If you have information to send out through space and time, you must build it a story that knows how to motor.


You want people to stay away from the edge of town because there’s poison in the soil. You don’t present an academic essay. You tell about demons rising from the dirt to eat your children; and the daughter of a friend of a friend who rode her bike there on a dare and failed to return – alive and in one piece, that is.


The story grows around the unit of info like the shell of a coconut, or the gloss of your persona. We call those units memes.


The best memes win, and by best I don’t mean smartest or most factually accurate. (Some memes aren’t “true” at all: Catherine and the horse, Richard and the gerbil.) They’re in the best cars: whatever compels us to tell and retell them, pass them around, post on Twitter or Facebook or Tumblr or Instagram.


The best of the best create a sense of awe. They convey wisdom that resonates in flesh and bone.



Facts belong to surface life. The surface shifts and ripples. It goes through periodic upheavals. It reshapes into new landscapes.


We describe myths as “false on the outside, true on the inside”; we describe art as “a lie that tells the truth”; we refer to someone’s misleading statements as “emotionally true” or refer to their “reality distortion field”.


We sense, feel or imagine our way into what they’re trying to tell us, even when the words don’t align with the facts as we know them. If I describe myself as a wounded orphan when you know that I am a) in perfect health and b) so are my parents, you still ‘know’ — through the image I create in your mind — a below-the-surface truth about my childhood, my relationship to family, perhaps even the sacred wound that informs my sense of self.


Then again, I might be messing with you.


It is not ok to tell lies. We relate to each other through art partly so that we don’t have to lie, when what seems true on the surface proves false underneath.


Story truth is trickster truth.


It messes with us, but for all the right reasons.


People don’t pass around urban legends because they feel dishonest. Catherine the Great never had sex with a horse, and Richard Gere never inserted a gerbil through a cardboard tube into a place where the sun don’t shine. Sometimes the truth of the story is about the one telling it, the state of the culture and boundaries transgressed: the powerful woman who wants what she wants, the beautiful man who is wanted.



It seems fitting that the word ‘coconut’ goes back to the 15th century, originating from the word ‘coco’, which is Spanish and Portuguese for ‘grin’ or ‘monkey face’. There was something uncanny about the coconut. It was familiar enough to remind you of a head – if the head was the head of a boogeyman.


Boogeyman: a menacing version of the trickster figure who gets in your face to disrupt time and space.


He shows up to mess you up, to let you know that your coconut isn’t working anymore. Your traveling system is broken, and you must destroy it before it destroys you.

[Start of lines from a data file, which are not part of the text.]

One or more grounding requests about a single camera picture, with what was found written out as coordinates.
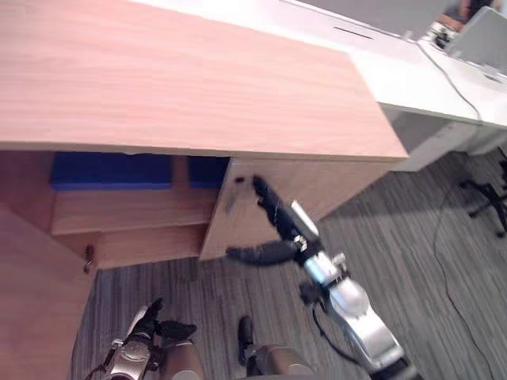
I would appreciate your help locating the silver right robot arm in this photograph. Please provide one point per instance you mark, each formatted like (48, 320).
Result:
(356, 312)

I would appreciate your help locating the small key in lock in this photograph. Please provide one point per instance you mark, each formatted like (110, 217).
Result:
(88, 258)

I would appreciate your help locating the wooden cabinet door with key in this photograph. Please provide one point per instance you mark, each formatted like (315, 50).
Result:
(35, 301)

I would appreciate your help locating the white office desk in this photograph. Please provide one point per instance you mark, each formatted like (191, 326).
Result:
(416, 75)

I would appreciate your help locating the grey laptop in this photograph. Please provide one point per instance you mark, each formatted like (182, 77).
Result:
(481, 35)

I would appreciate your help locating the dark robot foot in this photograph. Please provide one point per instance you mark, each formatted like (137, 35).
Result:
(178, 330)
(245, 334)

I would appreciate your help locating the wooden office cabinet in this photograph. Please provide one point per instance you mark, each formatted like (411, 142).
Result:
(166, 79)

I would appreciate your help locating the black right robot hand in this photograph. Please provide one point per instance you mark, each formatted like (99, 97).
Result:
(283, 221)

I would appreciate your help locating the silver left robot leg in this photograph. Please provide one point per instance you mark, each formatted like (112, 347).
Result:
(184, 362)

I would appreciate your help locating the dark right robot foot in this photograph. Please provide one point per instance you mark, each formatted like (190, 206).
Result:
(245, 334)

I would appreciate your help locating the black office chair base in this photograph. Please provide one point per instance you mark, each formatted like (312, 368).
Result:
(489, 198)

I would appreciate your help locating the dark left robot foot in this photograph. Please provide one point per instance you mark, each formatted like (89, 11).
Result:
(178, 330)

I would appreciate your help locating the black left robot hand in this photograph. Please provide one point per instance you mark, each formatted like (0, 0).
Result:
(144, 320)

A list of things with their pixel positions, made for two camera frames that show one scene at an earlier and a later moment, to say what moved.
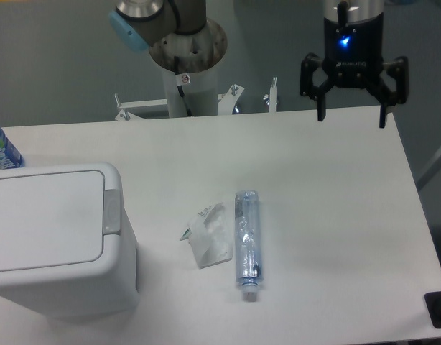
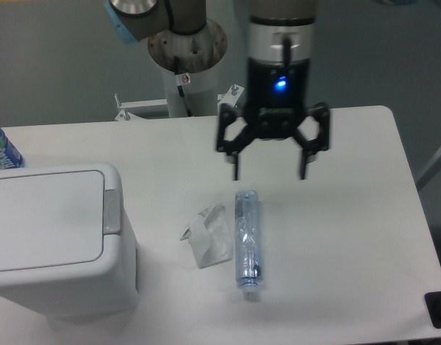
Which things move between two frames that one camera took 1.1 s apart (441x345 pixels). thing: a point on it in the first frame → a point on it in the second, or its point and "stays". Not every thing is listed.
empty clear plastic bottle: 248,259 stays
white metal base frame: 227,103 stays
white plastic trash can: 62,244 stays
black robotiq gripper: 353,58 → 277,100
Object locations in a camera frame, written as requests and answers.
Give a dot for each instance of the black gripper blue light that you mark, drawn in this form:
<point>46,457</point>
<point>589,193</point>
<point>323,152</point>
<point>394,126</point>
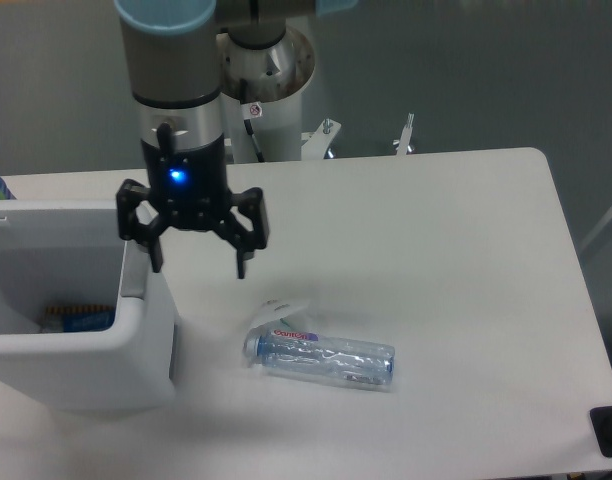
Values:
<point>189,191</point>

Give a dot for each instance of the white push-button trash can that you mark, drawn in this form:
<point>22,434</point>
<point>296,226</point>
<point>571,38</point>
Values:
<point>66,253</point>

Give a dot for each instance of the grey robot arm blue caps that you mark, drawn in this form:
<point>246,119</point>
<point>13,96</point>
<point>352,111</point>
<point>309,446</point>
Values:
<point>213,81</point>

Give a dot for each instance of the blue packet inside trash can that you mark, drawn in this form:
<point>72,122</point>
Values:
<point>77,318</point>

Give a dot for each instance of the crumpled white paper wrapper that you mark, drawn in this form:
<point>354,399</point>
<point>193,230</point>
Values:
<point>285,314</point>

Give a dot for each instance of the clear plastic water bottle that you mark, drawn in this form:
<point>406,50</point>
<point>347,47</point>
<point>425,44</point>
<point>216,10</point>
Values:
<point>310,354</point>

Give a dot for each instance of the metal clamp bolt behind table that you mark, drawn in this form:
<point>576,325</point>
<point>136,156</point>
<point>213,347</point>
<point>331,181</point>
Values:
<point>403,145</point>

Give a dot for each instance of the black device at table edge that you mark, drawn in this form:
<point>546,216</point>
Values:
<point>601,418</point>

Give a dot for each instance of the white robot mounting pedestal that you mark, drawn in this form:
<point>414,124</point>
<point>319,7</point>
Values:
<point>272,132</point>

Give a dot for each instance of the white frame at right edge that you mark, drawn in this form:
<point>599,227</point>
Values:
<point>598,237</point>

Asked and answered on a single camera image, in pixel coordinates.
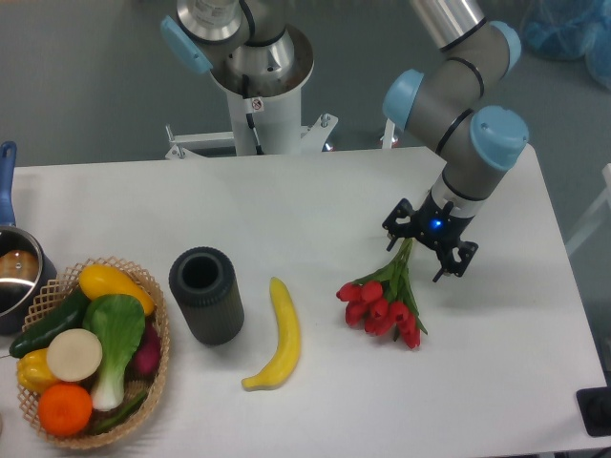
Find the yellow squash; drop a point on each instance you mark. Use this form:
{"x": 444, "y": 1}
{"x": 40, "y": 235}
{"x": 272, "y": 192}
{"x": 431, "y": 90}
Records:
{"x": 98, "y": 280}

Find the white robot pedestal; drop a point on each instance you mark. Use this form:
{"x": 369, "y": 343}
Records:
{"x": 263, "y": 89}

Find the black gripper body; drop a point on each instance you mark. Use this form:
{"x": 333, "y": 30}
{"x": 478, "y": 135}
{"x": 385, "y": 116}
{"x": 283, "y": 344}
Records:
{"x": 440, "y": 226}

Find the white frame at right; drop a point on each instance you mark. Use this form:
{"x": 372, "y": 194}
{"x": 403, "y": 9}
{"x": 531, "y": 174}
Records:
{"x": 592, "y": 218}

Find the green bok choy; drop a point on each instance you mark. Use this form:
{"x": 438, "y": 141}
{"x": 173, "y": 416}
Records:
{"x": 118, "y": 322}

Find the black device at table edge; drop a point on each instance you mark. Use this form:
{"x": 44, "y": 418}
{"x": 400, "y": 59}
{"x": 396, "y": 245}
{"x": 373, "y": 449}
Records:
{"x": 594, "y": 408}

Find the green cucumber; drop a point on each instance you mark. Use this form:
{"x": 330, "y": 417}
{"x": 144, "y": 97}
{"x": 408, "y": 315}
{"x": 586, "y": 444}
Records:
{"x": 67, "y": 315}

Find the green chili pepper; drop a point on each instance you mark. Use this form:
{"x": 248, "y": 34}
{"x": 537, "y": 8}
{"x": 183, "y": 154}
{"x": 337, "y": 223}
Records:
{"x": 120, "y": 416}

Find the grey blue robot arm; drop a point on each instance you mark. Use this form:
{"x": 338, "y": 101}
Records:
{"x": 478, "y": 146}

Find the white round radish slice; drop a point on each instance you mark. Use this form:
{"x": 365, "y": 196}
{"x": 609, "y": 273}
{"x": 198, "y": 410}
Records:
{"x": 74, "y": 355}

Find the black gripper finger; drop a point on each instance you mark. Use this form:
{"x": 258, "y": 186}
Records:
{"x": 398, "y": 222}
{"x": 454, "y": 257}

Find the red tulip bouquet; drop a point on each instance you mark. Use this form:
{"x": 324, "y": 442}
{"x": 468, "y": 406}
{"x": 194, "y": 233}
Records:
{"x": 383, "y": 302}

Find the orange fruit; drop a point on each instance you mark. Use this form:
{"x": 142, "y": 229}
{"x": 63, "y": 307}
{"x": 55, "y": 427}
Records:
{"x": 65, "y": 409}

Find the purple red onion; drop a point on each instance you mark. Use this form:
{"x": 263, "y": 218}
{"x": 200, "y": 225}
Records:
{"x": 146, "y": 360}

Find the yellow bell pepper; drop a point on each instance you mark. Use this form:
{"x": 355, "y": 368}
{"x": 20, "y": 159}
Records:
{"x": 33, "y": 372}

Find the blue plastic bag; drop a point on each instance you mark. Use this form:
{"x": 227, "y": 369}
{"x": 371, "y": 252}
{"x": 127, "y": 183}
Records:
{"x": 570, "y": 31}

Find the blue handled saucepan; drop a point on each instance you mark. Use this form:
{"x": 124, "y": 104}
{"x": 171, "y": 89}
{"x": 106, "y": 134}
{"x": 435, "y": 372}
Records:
{"x": 25, "y": 267}

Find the dark grey ribbed vase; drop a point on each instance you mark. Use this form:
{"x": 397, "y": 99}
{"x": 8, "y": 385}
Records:
{"x": 204, "y": 284}

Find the yellow banana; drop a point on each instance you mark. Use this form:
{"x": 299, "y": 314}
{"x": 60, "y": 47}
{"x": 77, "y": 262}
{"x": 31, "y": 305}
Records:
{"x": 288, "y": 352}

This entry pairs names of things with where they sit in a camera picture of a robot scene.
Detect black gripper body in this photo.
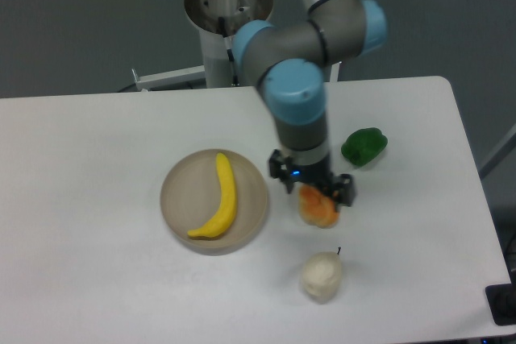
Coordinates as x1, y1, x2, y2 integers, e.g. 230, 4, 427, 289
268, 150, 356, 205

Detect yellow banana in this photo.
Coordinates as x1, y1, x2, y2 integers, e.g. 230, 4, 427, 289
187, 152, 238, 238

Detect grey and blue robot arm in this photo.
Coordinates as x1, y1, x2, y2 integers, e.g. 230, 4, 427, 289
185, 0, 387, 208

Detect beige round plate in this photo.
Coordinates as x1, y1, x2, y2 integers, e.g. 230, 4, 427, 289
160, 149, 268, 255

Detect orange bread roll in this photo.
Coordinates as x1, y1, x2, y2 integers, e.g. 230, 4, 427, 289
298, 184, 339, 228

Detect green bell pepper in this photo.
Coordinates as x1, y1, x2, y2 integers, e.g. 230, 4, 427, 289
341, 127, 388, 167

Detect white pear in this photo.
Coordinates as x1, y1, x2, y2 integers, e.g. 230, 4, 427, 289
300, 249, 343, 304

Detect grey table leg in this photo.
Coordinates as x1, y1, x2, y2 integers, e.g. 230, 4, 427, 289
478, 125, 515, 180

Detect black box at table edge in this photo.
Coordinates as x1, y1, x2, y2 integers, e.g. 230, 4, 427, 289
485, 284, 515, 326

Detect white metal bracket right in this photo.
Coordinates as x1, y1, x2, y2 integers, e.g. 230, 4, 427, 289
329, 61, 342, 83

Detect white metal bracket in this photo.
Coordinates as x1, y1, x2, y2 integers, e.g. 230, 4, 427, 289
131, 65, 205, 91
329, 61, 342, 83

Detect black pedestal cable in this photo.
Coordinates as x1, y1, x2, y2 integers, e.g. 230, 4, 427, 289
217, 16, 239, 87

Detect white metal bracket left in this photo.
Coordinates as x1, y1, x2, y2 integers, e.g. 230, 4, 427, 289
131, 65, 205, 91

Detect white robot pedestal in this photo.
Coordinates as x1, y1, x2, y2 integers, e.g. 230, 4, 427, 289
184, 0, 273, 88

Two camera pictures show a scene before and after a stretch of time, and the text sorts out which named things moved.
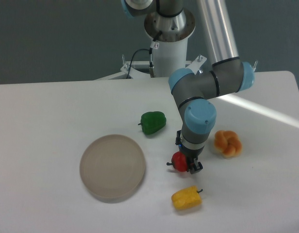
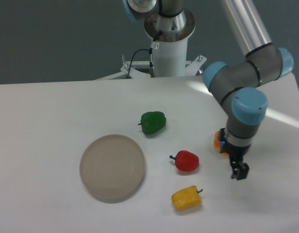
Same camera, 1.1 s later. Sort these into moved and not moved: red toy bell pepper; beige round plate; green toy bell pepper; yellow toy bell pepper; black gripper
Moved: black gripper; red toy bell pepper
Not moved: green toy bell pepper; yellow toy bell pepper; beige round plate
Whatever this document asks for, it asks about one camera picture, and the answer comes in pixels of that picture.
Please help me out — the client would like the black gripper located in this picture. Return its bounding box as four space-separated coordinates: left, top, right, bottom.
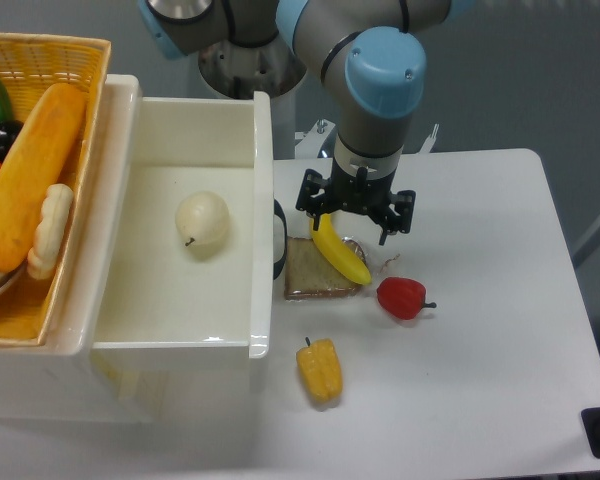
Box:
296 164 415 245

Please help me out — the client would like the white top drawer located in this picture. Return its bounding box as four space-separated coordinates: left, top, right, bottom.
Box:
94 92 281 372

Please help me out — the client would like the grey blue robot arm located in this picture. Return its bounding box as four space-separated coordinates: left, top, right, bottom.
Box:
138 0 468 236

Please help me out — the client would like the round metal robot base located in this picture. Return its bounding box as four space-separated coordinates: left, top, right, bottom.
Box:
198 36 306 100

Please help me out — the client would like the white drawer cabinet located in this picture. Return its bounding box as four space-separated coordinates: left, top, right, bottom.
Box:
0 74 165 423

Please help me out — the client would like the yellow toy banana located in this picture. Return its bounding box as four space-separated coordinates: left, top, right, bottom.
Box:
310 220 372 285

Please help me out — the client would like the toy bread slice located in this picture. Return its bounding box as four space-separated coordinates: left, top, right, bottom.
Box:
284 237 362 300

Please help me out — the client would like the red toy bell pepper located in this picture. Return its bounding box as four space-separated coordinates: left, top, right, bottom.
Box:
376 277 437 320

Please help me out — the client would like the yellow toy bell pepper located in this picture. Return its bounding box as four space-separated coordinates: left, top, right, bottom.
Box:
296 337 343 403

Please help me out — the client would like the white toy pear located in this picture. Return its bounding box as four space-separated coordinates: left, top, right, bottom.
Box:
175 191 231 262

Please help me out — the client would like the cream toy croissant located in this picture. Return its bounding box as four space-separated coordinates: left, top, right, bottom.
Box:
27 183 74 280

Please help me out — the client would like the orange toy baguette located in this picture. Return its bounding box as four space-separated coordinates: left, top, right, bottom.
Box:
0 83 86 273

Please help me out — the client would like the yellow wicker basket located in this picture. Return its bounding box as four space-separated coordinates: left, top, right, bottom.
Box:
0 33 111 347

Because the purpose of your first story – the reason you co-create it with your caretakers and your culture – isn’t about truth.


It’s about survival.


It rolled you through dangerous neighborhoods, through icefields and deserts and stretches of wasteland, through mountains and forests and deepest suburbia.


You thought it was an SUV, or a Volvo, or a Mini Cooper, or a sexy Porsche, or a family camper…You see where I’m going with this. If you’re lucky, the story had some alignment with the essence of you known as psyche or soul.


But that wasn’t up to you.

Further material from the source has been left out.